The identification of genetically homogeneous groups of individuals is a long standing issue in population genetics. A recent Bayesian algorithm implemented in the software STRUCTURE allows the identification of such groups. However, the ability of this algorithm to detect the true number of clusters (K) in a sample of individuals when patterns of dispersal among populations are not homogeneous has not been tested. The goal of this study is to carry out such tests, using various dispersal scenarios from data generated with an individual-based model. We found that in most cases the estimated 'log probability of data' does not provide a correct estimation of the number of clusters, K. However, using an ad hoc statistic DeltaK based on the rate of change in the log probability of data between successive K values, we found that STRUCTURE accurately detects the uppermost hierarchical level of structure for the scenarios we tested. As might be expected, the results are sensitive to the type of genetic marker used (AFLP vs. microsatellite), the number of loci scored, the number of populations sampled, and the number of individuals typed in each sample.

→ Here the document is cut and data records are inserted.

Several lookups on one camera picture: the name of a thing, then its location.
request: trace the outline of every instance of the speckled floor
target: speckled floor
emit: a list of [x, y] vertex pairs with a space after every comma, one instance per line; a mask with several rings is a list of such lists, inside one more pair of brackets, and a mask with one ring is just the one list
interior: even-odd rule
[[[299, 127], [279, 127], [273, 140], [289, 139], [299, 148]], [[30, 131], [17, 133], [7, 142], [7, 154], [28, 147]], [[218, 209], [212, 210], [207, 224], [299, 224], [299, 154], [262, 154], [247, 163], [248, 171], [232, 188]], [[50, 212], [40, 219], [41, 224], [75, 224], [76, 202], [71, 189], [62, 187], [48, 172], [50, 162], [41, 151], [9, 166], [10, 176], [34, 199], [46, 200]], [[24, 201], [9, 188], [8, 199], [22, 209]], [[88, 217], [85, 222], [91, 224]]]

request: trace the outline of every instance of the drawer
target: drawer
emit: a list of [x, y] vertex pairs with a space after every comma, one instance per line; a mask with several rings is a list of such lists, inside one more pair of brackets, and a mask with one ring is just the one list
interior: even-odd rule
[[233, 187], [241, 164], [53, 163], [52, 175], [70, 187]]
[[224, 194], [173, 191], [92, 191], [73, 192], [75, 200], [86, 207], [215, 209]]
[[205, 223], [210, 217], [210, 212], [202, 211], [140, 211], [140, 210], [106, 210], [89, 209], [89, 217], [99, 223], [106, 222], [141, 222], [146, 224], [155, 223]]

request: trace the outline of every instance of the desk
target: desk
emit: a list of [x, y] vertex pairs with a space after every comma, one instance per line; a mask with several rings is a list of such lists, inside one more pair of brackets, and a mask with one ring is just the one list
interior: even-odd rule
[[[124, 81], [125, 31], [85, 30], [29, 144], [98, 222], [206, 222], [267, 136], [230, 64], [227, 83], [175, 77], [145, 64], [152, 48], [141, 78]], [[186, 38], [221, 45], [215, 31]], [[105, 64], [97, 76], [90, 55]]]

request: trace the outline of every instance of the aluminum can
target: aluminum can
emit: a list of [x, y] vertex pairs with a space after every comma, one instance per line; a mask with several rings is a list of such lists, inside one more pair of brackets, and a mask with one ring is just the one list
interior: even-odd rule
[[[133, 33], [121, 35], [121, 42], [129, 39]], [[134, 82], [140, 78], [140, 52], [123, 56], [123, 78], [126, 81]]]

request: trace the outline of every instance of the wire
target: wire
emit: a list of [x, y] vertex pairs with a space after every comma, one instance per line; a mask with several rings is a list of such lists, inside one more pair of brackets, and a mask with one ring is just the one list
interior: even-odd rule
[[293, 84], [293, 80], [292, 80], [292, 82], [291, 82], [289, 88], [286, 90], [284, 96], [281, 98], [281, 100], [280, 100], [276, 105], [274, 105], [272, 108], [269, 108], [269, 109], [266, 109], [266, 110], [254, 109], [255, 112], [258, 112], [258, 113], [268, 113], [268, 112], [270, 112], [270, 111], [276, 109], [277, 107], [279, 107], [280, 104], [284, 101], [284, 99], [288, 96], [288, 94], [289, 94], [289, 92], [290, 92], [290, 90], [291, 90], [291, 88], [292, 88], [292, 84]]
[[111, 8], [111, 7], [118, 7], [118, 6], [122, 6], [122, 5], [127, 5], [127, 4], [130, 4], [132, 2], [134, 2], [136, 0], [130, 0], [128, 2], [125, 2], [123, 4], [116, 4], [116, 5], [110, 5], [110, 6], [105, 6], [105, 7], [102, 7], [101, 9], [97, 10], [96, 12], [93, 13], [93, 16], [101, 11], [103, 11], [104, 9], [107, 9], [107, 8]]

识别基因同质的个体群体是群体遗传学中长期存在的问题。软件STRUCTURE中最近实施的贝叶斯算法能够识别此类群体。然而,当群体间的扩散模式不均一,该算法在个体样本中检测聚类真实数量(K)的能力尚未得到检验。本研究的目的是利用基于个体模型生成的数据中的各种扩散情景进行此类检验。我们发现,在大多数情况下,估计的“数据对数概率”并不能正确估计聚类数量K。然而,使用基于连续K值之间数据对数概率变化率的特设统计量DeltaK,我们发现STRUCTURE能够准确检测我们所测试情景的最高层次结构。正如预期的那样,结果对所用遗传标记类型(AFLP与微卫星)、计分位点数量、抽样群体数量以及每个样本中分型个体数量敏感。